• What is a Will?

    A Will is a legal document (for those over 18 years of age) that sets out your wishes in the event of your death. It only comes into effect on death, so you can change it as many times as you like during your lifetime (provided you still have the mental capacity to understand what you are doing). It normally includes instructions regarding:

    • the control of the administration of the distribution of your property, money and possessions (your ‘estate’) when you die – your personal representative(s);
    • the details of your wishes for the distribution of your estate;
    • other wishes, such as a preference for burial or cremation or organ donation.
  • Do I need to make a Will?

    It’s easy to come up with various reasons to put off making a Will, when in fact, it really should be a priority. In general, most people have a vague intent to get this done, at some point. However, the ideal time for this never quite seems to present itself, which is why recent studies have revealed that about two-thirds of UK adults have not yet made a Will and about one-third of UK adults die without ever making one.
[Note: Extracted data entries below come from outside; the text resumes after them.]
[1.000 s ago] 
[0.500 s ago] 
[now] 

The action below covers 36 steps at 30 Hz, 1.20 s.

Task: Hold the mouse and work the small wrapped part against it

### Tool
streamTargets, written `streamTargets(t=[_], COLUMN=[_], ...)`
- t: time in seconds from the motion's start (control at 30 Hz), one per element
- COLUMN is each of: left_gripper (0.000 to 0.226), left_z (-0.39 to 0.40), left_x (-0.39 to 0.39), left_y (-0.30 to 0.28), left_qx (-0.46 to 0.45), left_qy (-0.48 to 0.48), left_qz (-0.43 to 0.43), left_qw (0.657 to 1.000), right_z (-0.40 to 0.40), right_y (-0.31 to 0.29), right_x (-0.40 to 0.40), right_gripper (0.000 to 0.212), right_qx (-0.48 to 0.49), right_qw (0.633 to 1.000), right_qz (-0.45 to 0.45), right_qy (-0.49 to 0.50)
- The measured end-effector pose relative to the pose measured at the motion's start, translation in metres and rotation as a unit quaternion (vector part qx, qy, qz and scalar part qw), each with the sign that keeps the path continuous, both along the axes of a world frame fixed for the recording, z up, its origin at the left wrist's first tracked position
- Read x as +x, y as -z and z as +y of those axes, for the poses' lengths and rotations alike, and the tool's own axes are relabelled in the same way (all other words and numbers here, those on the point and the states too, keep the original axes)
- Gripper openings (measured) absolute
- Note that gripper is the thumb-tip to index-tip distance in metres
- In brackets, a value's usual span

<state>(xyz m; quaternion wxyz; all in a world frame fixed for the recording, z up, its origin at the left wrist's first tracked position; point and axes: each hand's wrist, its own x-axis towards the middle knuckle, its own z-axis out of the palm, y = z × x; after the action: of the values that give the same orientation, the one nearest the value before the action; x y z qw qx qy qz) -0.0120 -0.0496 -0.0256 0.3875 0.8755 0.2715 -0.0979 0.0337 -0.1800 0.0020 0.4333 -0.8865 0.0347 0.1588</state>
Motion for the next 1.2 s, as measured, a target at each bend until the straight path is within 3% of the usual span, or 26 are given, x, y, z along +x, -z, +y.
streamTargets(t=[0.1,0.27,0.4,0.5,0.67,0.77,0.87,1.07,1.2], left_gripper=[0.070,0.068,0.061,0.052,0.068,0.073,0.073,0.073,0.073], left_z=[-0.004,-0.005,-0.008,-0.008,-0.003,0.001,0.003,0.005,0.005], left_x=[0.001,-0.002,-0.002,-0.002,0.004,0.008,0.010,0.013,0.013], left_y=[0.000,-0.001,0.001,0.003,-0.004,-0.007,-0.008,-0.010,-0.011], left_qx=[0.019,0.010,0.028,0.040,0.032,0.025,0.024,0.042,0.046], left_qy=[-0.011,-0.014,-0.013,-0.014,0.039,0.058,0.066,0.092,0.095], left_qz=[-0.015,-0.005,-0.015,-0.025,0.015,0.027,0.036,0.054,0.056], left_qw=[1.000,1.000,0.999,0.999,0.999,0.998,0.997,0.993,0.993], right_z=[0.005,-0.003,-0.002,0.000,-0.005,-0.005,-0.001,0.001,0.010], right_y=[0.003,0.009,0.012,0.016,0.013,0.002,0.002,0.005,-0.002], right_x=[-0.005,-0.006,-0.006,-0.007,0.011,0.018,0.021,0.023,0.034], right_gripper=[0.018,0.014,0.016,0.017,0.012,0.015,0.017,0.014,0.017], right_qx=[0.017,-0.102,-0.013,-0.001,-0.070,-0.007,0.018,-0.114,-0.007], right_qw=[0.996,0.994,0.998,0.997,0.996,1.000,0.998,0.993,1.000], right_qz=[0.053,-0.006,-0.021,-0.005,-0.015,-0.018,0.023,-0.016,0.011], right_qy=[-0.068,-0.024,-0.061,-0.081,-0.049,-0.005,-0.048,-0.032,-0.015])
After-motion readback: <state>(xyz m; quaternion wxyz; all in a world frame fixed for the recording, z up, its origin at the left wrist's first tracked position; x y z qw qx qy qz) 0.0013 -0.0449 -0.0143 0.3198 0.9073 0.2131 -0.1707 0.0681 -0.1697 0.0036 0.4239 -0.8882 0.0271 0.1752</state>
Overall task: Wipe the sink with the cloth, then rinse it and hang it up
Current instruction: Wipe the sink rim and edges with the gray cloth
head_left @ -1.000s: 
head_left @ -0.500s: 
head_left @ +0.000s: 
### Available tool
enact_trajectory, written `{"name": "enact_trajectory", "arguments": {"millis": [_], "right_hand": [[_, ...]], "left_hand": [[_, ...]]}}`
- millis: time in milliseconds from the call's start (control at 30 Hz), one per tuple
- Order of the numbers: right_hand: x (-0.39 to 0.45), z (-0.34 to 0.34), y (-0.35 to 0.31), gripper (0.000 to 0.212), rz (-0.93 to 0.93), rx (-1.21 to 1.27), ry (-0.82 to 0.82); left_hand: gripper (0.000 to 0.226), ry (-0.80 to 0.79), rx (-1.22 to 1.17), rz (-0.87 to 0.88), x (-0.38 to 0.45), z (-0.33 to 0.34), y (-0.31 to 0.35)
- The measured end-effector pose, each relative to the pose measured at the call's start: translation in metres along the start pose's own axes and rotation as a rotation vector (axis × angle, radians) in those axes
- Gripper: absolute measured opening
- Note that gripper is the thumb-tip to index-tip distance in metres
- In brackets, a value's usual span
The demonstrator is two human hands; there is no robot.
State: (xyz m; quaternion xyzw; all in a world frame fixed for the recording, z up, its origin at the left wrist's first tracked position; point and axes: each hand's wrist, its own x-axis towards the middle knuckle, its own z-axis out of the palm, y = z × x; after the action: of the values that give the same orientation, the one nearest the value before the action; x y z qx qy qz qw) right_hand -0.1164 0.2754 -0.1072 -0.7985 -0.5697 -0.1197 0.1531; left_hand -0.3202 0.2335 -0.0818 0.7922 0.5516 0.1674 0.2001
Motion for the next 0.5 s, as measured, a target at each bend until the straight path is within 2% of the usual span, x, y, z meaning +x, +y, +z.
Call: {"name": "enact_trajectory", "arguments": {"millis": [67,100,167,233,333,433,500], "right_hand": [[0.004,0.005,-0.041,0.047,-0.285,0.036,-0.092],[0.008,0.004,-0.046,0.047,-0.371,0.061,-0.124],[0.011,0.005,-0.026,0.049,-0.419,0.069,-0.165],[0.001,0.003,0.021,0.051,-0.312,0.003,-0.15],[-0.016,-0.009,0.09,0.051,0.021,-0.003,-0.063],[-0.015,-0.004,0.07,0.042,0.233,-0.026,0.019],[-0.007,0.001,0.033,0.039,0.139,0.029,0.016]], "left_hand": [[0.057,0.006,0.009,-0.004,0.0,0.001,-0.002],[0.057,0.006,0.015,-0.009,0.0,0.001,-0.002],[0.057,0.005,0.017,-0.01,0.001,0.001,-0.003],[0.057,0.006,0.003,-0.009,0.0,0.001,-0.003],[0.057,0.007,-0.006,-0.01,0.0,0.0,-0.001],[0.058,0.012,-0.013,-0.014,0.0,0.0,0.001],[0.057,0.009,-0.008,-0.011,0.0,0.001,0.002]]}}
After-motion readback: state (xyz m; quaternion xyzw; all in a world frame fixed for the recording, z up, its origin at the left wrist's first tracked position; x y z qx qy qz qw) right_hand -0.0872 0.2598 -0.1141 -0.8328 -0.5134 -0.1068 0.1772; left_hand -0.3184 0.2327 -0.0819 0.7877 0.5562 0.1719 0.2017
    Everyone who is over 18 should have a valid Will in place for several reasons:

    • It is easier for loved ones to sort everything out following a death when it is already a time of grief, loss and stress. Having a Will in place means the administration can begin straight away without further delays and costs.
    • If you die without a valid Will, it is the law that decides (in a strict, standard manner) who gets what after your death, rather than who you would have ideally chosen yourself to benefit. Modern family arrangements are not taken into account in these rules and neither are personal family relationships or estrangements.
    • In your Will, you can provide for those who rely upon you financially, by planning exactly what will happen to your estate when you die. You can set up trusts specifically designed to care for those with special needs into the future and you can appoint a guardian for children under 18 and plan their future inheritance with people you choose and trust.
    • If you wish to leave something to someone who is neither a close family member, a spouse or a civil partner (such as a partner or a friend) then making a Will is the only way to ensure that your wishes regarding this are met. You may also wish to donate something to a charity or charities of your choice following your death and you can express this wish in your Will.
    • Inheritance Tax might be payable on the value of your estate on death and making a Will can help to reduce the amount that is payable by wise financial planning.
  • What happens if you die without making a Will?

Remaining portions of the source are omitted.